My wife took this photo of me looking at books among the vendors at Union Square near 17th Street in New York City. As best I can recall, this was taken around December of 1997. We had been in the city nearly a year, having moved up from South Carolina, and I was working for MoMA.
Union Square was a seven minute subway ride on the L Train from the Bedford Avenue stop in our neighborhood: Williamsburg, Brooklyn. The World Trade Towers are visible to the right, just beyond the pedestrians. Washington Square Park was a short walk south down University Place in the direction of the towers.
My sartorial style was largely out of synch with the burgeoning hipster population of Williamsburg, but drew respect from our old school Italian neighbors.
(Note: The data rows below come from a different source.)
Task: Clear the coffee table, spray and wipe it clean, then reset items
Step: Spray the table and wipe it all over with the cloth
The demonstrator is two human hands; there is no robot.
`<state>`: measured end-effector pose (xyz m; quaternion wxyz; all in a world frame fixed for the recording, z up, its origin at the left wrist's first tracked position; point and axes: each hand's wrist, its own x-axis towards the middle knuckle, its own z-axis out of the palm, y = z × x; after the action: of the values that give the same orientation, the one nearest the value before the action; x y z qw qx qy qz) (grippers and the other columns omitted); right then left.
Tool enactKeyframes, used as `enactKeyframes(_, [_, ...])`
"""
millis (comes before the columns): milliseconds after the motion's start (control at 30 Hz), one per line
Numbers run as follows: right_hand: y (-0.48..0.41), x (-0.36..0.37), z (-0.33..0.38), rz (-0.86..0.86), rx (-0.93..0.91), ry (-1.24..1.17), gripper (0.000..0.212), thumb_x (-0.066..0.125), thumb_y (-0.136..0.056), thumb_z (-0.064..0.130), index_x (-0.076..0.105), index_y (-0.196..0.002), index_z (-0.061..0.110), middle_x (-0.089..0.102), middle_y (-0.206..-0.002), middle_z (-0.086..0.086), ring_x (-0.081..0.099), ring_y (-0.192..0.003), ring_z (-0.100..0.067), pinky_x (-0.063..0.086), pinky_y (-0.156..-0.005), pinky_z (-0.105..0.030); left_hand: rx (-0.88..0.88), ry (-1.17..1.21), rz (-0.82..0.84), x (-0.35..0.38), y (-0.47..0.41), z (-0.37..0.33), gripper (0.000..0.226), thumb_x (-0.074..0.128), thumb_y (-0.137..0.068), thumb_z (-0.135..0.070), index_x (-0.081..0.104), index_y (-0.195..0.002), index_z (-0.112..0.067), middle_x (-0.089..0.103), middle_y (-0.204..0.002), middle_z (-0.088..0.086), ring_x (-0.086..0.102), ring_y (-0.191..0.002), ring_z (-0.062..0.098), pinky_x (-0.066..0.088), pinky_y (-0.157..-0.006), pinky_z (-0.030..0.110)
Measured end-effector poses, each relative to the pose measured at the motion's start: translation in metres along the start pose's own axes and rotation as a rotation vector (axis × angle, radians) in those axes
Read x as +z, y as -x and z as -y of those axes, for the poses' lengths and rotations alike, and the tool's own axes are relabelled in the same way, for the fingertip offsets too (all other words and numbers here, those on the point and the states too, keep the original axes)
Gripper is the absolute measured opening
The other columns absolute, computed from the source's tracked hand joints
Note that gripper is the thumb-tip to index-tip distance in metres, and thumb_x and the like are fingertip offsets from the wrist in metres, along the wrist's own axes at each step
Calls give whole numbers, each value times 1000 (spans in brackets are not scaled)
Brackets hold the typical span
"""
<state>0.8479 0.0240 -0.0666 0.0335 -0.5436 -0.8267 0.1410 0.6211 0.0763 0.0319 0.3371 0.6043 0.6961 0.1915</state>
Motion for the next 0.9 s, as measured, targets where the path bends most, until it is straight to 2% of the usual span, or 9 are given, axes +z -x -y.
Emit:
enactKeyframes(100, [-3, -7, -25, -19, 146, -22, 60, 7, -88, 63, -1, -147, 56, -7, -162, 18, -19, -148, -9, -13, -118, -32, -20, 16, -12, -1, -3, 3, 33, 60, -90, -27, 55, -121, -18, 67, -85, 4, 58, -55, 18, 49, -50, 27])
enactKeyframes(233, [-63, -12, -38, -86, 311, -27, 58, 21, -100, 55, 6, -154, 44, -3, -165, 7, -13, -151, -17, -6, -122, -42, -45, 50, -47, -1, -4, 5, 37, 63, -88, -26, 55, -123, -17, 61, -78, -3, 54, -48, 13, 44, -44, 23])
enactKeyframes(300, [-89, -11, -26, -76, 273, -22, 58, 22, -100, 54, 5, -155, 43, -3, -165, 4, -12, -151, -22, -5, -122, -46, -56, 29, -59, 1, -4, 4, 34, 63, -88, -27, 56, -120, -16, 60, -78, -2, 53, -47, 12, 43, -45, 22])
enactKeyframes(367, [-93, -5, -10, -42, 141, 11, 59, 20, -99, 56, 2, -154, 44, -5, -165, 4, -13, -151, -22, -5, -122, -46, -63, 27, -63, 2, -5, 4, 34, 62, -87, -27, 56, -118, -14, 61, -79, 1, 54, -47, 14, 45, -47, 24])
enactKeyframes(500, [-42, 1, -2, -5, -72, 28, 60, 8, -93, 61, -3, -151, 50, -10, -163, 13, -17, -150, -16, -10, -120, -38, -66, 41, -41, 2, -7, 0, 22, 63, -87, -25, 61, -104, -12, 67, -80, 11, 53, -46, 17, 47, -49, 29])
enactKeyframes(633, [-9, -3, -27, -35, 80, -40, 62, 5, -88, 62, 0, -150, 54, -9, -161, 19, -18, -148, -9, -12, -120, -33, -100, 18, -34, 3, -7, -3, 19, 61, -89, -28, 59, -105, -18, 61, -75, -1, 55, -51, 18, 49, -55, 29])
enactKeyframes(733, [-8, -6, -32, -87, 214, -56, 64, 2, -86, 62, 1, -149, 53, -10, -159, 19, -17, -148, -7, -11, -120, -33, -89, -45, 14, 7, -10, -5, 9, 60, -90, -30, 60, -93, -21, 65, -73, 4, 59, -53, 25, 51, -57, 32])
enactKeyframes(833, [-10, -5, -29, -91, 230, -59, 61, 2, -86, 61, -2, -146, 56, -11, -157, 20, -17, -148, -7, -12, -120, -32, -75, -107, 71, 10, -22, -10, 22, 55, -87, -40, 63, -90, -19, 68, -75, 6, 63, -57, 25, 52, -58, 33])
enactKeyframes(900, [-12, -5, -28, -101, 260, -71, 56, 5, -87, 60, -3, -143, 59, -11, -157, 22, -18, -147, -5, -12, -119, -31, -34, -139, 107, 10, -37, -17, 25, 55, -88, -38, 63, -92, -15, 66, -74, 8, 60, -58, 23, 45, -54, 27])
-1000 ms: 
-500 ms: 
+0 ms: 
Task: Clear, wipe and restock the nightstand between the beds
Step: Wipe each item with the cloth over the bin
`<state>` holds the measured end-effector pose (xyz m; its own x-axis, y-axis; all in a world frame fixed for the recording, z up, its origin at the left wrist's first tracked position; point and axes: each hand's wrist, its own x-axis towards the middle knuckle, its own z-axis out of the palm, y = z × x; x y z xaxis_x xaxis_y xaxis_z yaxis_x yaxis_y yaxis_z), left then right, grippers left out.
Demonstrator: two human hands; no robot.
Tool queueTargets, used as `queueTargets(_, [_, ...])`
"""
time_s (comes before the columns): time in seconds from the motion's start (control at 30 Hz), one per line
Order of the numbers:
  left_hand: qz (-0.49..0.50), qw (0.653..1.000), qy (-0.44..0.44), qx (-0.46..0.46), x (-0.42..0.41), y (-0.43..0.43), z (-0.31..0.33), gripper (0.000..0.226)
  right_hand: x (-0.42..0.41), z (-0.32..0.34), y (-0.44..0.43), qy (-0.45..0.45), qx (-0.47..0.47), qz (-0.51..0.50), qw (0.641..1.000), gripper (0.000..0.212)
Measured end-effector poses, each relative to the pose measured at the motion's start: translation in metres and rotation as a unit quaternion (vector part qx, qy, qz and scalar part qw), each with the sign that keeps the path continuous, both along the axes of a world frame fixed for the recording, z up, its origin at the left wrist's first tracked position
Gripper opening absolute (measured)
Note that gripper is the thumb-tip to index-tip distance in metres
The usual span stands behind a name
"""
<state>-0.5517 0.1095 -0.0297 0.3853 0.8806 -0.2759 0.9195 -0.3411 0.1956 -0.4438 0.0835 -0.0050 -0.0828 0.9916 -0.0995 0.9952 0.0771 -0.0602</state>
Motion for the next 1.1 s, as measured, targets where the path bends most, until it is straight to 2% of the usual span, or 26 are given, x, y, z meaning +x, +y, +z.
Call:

In this photo, I was wearing charcoal gray wool flannel pants, a button down shirt, a wool argyle sweater (non-thrifted Christmas gift) from Brooks Brothers, a wool herringbone pattern topcoat and a pair of black Bass Weejuns. The glasses were tortoise rim.
I’m not sure whether to love or hate the fact that hipsters have appropriated (maybe hijacked is a better word) the preppy look in the last few years. They are certainly dressing better. I suppose that is a good thing. So I won’t complain too much about their “preppy with a twist” aesthetic. How ironic! When walking down Bedford Avenue once in the late 90s in khakis, a ribbon belt and a pink button down, I felt as though I was doing a perp walk based on the scornful looks I received. That preppy has been embraced by the same kind of people proves good taste never really goes out of style, even if for them it is a fad. You can read more about hipsters on Free Williamsburg. (Note: after I made this post, I found this related article published in The New York Times: “How I Became a Hipster.”
On the same day as the Union Square photo, my wife and I went uptown to see a Broadway show at the Neil Simon Theatre. I can’t remember which show it was. Maybe I can track that down by going through some old playbills. A Christmas tree is visible on the balcony above the Russian Samovar restaurant next door to the theatre.